Bonny and Calabar emerged as major embarkation points of enslaved West Africans destined for Jamaica's slave markets in the 18th century. Dominated by Bristol and Liverpool slave ships, these ports were used primarily for the supply of enslaved people to British colonies in the Americas. In Jamaica, the bulk of enslaved Igbo arrived relatively later than the rest of other arrivals of Africans on the Island in the period after the 1750s. There was a general rise in the number of enslaved people arriving to the Americas, particularly British colonies, from the Bight of Biafra in the 18th century; the heaviest of these forced migrations occurred between 1790 and 1807. The result of such slaving patterns made Jamaica, after Virginia, the second most common destination for enslaved people trafficked from the Bight of Biafra; as the Igbo formed the majority from the Bight, they became largely represented in Jamaica in the 18th and 19th centuries.

===United States===
From the mid-1600s to 1830, the US trafficked enslaved Igbos to the states of Virginia and Maryland in order to profit from their labour on tobacco plantations.
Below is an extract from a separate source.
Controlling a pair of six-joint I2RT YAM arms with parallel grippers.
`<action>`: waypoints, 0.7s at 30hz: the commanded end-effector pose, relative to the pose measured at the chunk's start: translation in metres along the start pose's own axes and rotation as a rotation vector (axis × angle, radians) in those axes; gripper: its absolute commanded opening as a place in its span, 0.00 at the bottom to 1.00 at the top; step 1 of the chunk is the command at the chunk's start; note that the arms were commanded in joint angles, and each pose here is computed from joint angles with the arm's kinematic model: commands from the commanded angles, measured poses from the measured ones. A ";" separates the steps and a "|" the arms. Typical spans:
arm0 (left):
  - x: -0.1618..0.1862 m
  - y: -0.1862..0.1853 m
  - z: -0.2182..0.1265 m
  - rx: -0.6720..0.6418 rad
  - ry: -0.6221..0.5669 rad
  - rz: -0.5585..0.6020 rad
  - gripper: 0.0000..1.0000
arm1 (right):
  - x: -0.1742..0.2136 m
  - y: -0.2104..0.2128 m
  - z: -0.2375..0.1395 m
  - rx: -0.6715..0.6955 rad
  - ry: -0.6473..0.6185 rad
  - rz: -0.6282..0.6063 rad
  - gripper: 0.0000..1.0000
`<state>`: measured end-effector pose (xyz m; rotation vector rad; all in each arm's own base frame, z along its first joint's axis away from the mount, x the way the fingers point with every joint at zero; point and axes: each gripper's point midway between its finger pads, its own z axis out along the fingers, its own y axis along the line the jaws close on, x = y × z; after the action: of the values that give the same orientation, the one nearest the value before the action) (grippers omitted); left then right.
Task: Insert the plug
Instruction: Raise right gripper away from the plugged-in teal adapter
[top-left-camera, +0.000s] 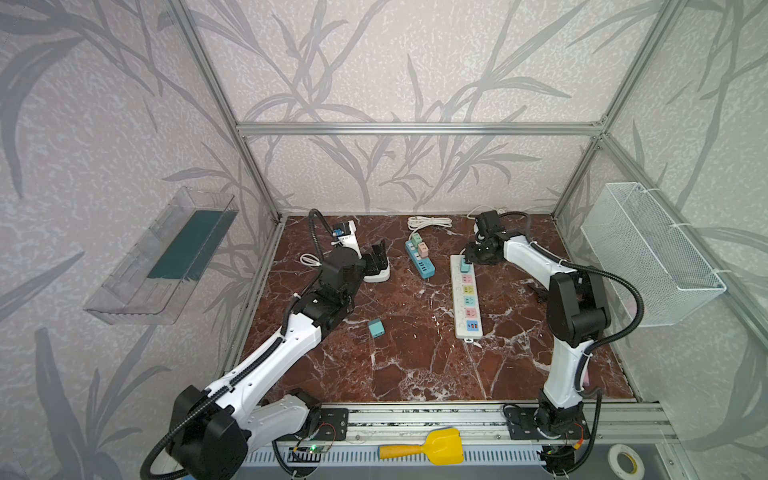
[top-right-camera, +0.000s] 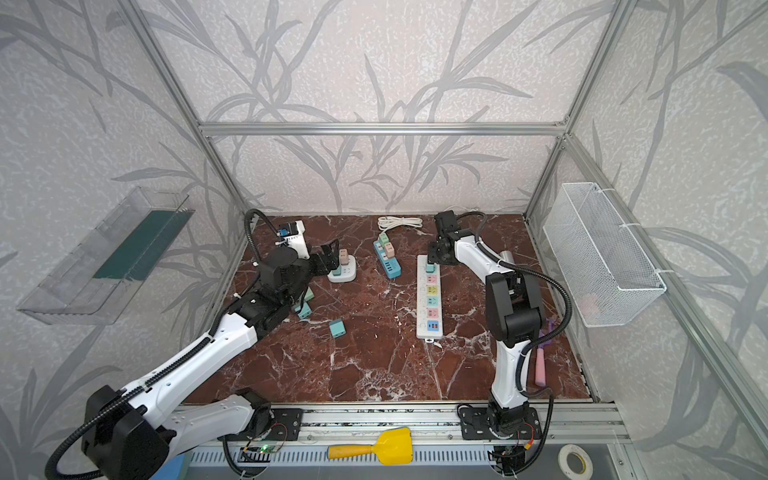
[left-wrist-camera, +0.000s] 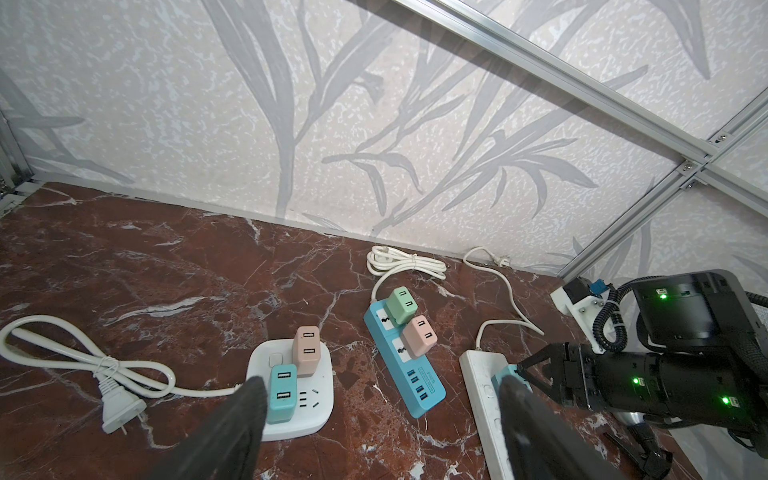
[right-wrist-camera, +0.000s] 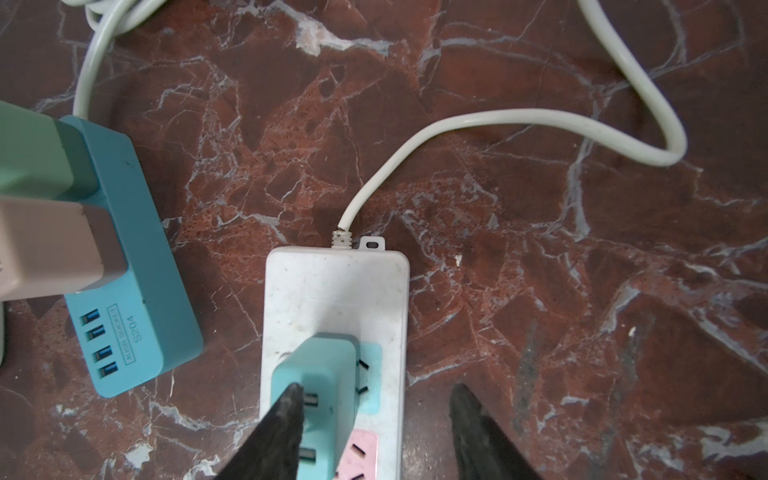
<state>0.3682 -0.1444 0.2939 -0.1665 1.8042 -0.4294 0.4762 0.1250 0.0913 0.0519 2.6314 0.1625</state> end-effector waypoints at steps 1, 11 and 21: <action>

The presence of the Igbo in this region was so profound that the Frontier Culture Museum of Virginia decided to erect a full-scale traditional Igbo village in Staunton, Virginia.

In 1803, 75 Igbos committed suicide after arriving in Dunbar Creek in Savannah, Georgia. The act of resistance is known as Igbo Landing today. The Natchez planter, William Dunbar, wrote in 1807 that enslaved Igbos were not preferred in his district.